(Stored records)

◇ ◇ ◇

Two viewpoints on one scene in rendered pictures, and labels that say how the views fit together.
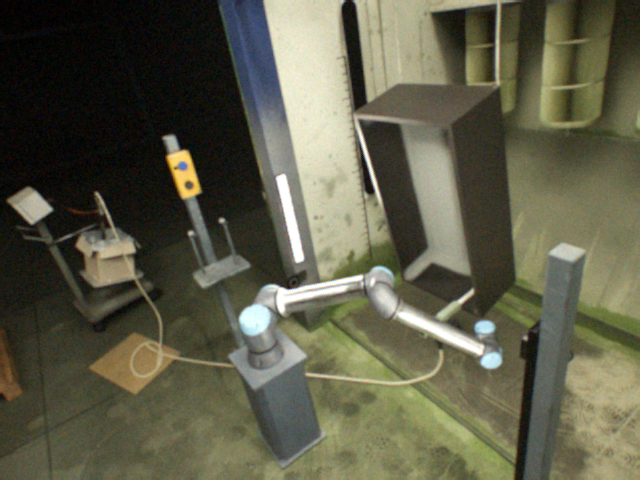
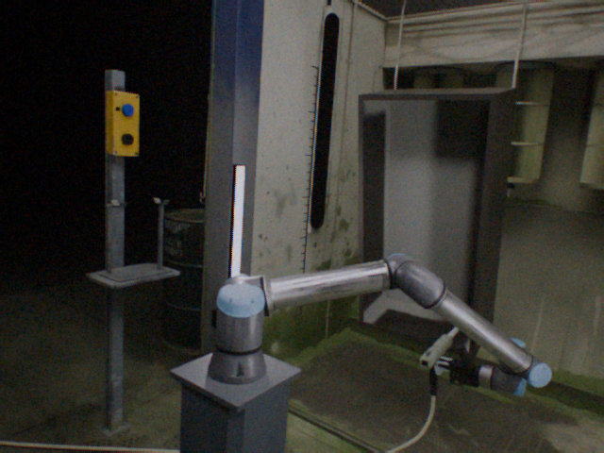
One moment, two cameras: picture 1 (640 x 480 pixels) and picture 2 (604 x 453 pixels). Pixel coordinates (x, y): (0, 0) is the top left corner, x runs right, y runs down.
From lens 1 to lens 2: 1.12 m
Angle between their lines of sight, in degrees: 30
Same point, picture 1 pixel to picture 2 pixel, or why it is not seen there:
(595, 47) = (542, 112)
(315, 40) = (299, 37)
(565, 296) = not seen: outside the picture
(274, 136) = (243, 117)
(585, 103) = (532, 161)
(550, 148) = not seen: hidden behind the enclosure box
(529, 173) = not seen: hidden behind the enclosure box
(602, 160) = (536, 226)
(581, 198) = (521, 260)
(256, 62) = (246, 25)
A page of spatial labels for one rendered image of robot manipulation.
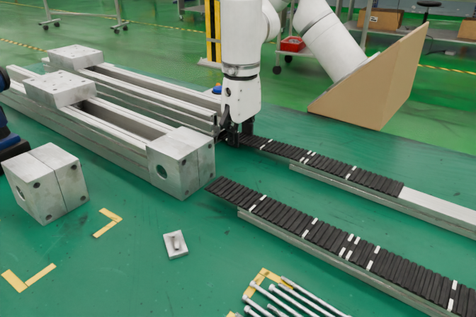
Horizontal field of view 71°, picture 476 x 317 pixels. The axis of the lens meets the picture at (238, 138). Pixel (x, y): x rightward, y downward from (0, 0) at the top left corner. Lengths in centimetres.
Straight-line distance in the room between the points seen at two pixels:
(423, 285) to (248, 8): 53
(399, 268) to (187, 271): 30
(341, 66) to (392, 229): 55
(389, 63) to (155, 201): 63
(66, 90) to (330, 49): 72
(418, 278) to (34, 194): 60
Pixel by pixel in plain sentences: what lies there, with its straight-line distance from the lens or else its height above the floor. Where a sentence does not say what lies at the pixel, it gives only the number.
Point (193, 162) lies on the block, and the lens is 64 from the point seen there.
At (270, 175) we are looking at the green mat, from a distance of 72.
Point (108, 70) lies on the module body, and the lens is 119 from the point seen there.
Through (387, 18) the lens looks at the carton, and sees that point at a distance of 544.
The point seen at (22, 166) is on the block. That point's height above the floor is 87.
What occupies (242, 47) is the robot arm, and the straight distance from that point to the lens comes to 69.
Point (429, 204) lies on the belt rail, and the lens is 68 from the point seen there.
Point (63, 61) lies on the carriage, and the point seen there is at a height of 88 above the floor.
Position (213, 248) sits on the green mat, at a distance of 57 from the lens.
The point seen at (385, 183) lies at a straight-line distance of 70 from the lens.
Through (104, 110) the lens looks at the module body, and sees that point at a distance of 89.
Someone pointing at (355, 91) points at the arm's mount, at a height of 87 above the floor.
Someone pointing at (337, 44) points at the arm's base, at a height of 96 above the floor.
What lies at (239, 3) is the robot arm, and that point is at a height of 111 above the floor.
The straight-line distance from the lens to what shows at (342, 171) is 71.
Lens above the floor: 120
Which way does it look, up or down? 29 degrees down
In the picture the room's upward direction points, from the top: straight up
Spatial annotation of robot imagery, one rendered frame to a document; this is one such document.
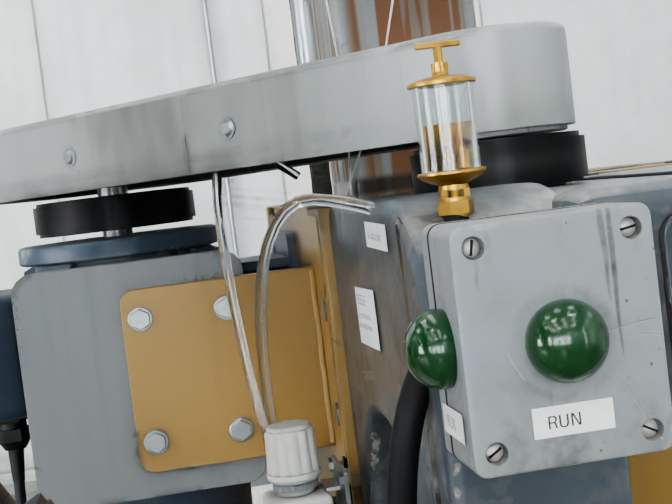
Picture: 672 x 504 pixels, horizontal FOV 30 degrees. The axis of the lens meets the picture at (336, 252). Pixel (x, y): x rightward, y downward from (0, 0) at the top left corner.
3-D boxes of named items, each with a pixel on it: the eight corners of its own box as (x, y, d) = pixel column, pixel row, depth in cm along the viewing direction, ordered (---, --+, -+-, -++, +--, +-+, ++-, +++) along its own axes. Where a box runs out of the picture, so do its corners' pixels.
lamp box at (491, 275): (476, 481, 44) (446, 227, 44) (446, 456, 48) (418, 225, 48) (677, 449, 45) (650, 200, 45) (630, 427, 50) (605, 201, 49)
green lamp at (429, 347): (418, 400, 44) (408, 316, 44) (401, 388, 47) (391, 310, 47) (487, 390, 45) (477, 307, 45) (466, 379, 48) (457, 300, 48)
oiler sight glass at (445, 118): (428, 172, 51) (418, 86, 50) (415, 174, 53) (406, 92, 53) (488, 165, 51) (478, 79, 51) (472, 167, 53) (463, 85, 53)
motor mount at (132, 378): (38, 520, 83) (5, 278, 82) (46, 497, 90) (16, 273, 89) (451, 456, 87) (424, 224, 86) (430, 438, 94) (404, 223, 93)
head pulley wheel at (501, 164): (436, 199, 60) (430, 146, 60) (399, 200, 69) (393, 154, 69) (615, 176, 61) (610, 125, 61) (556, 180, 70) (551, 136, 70)
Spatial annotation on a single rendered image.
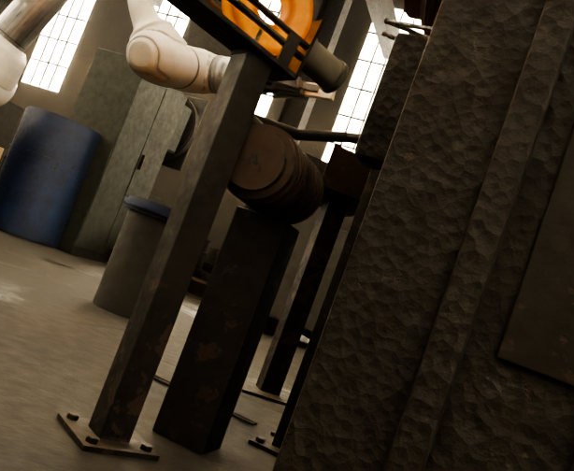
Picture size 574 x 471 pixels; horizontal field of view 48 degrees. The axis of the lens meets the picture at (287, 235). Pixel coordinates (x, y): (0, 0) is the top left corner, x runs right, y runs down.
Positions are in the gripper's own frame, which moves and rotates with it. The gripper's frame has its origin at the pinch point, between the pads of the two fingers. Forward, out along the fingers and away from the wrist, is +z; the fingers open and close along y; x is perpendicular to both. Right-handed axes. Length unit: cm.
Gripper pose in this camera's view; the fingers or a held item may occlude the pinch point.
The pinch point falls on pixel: (320, 91)
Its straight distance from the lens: 148.8
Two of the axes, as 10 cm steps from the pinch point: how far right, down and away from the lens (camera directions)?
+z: 9.2, 2.2, -3.1
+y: -2.8, -1.8, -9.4
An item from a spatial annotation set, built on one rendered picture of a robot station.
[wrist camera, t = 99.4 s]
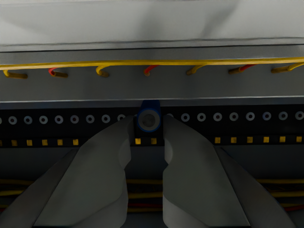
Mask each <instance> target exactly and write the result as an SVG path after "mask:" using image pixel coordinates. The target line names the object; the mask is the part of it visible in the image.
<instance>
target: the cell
mask: <svg viewBox="0 0 304 228"><path fill-rule="evenodd" d="M137 125H138V127H139V128H140V129H141V130H142V131H144V132H149V133H150V132H154V131H156V130H158V129H159V127H160V126H161V108H160V102H159V100H143V102H142V105H141V107H140V109H139V112H138V114H137Z"/></svg>
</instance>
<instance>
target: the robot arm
mask: <svg viewBox="0 0 304 228"><path fill-rule="evenodd" d="M137 135H138V125H137V117H136V116H132V115H129V116H126V117H125V118H123V119H121V120H119V121H118V122H116V123H114V124H112V125H110V126H109V127H107V128H105V129H103V130H102V131H100V132H99V133H97V134H96V135H94V136H93V137H92V138H90V139H89V140H88V141H87V142H85V143H84V144H83V145H82V146H81V147H80V148H79V149H72V150H70V151H69V152H68V153H67V154H66V155H65V156H64V157H62V158H61V159H60V160H59V161H58V162H57V163H55V164H54V165H53V166H52V167H51V168H50V169H48V170H47V171H46V172H45V173H44V174H43V175H41V176H40V177H39V178H38V179H37V180H36V181H35V182H34V183H32V184H31V185H30V186H29V187H28V188H27V189H25V190H24V191H23V192H22V193H21V194H20V195H19V196H18V197H17V198H16V199H15V200H13V201H12V202H11V203H10V204H9V205H8V206H7V208H6V209H5V210H4V211H3V212H2V213H1V214H0V228H120V227H121V226H122V225H123V224H124V222H125V220H126V217H127V208H128V191H127V184H126V177H125V171H124V169H125V167H126V165H127V164H128V163H129V162H130V160H131V151H130V145H131V143H132V142H133V140H134V139H135V138H137ZM161 138H163V139H164V140H165V160H166V162H167V163H168V166H167V168H166V169H165V170H164V171H163V221H164V223H165V225H166V226H167V227H168V228H299V227H298V226H297V225H296V223H295V222H294V221H293V219H292V218H291V217H290V216H289V214H288V213H287V212H286V210H285V209H284V208H283V207H282V206H281V205H280V203H279V202H278V201H277V200H276V199H275V198H274V197H273V196H272V195H271V194H270V193H269V192H268V191H267V190H266V189H265V188H264V187H263V186H262V185H261V184H260V183H259V182H258V181H257V180H256V179H255V178H254V177H253V176H251V175H250V174H249V173H248V172H247V171H246V170H245V169H244V168H243V167H242V166H241V165H240V164H239V163H238V162H237V161H235V160H234V159H233V158H232V157H231V156H230V155H229V154H228V153H227V152H226V151H225V150H224V149H223V148H222V147H215V146H214V145H213V144H212V143H211V142H210V141H209V140H208V139H206V138H205V137H204V136H203V135H201V134H200V133H198V132H197V131H195V130H194V129H192V128H191V127H189V126H187V125H185V124H184V123H182V122H180V121H179V120H177V119H175V118H173V117H172V116H170V115H164V116H161Z"/></svg>
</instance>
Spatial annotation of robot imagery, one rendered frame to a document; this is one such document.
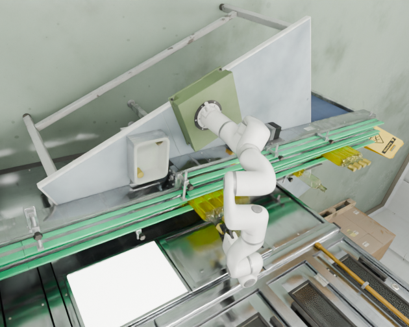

◇ ◇ ◇

_Assigned task:_
Write out exactly the lines above from the line with "(423, 285) to (248, 8): 53" through the line with "Point (108, 70)", both of them included, and leave out all other lines.

_Response to the task:_
(423, 285) to (248, 8): 53
(399, 268) to (187, 271): 30
(341, 66) to (392, 229): 55
(389, 63) to (155, 201): 63
(66, 90) to (330, 49): 72
(418, 278) to (34, 194): 60
Pixel by pixel in plain sentences: what lies there, with its straight-line distance from the lens or else its height above the floor. Where a sentence does not say what lies at the pixel, it gives only the number.
Point (193, 162) lies on the block, and the lens is 64 from the point seen there.
At (270, 175) we are looking at the green mat, from a distance of 72.
Point (108, 70) lies on the module body, and the lens is 119 from the point seen there.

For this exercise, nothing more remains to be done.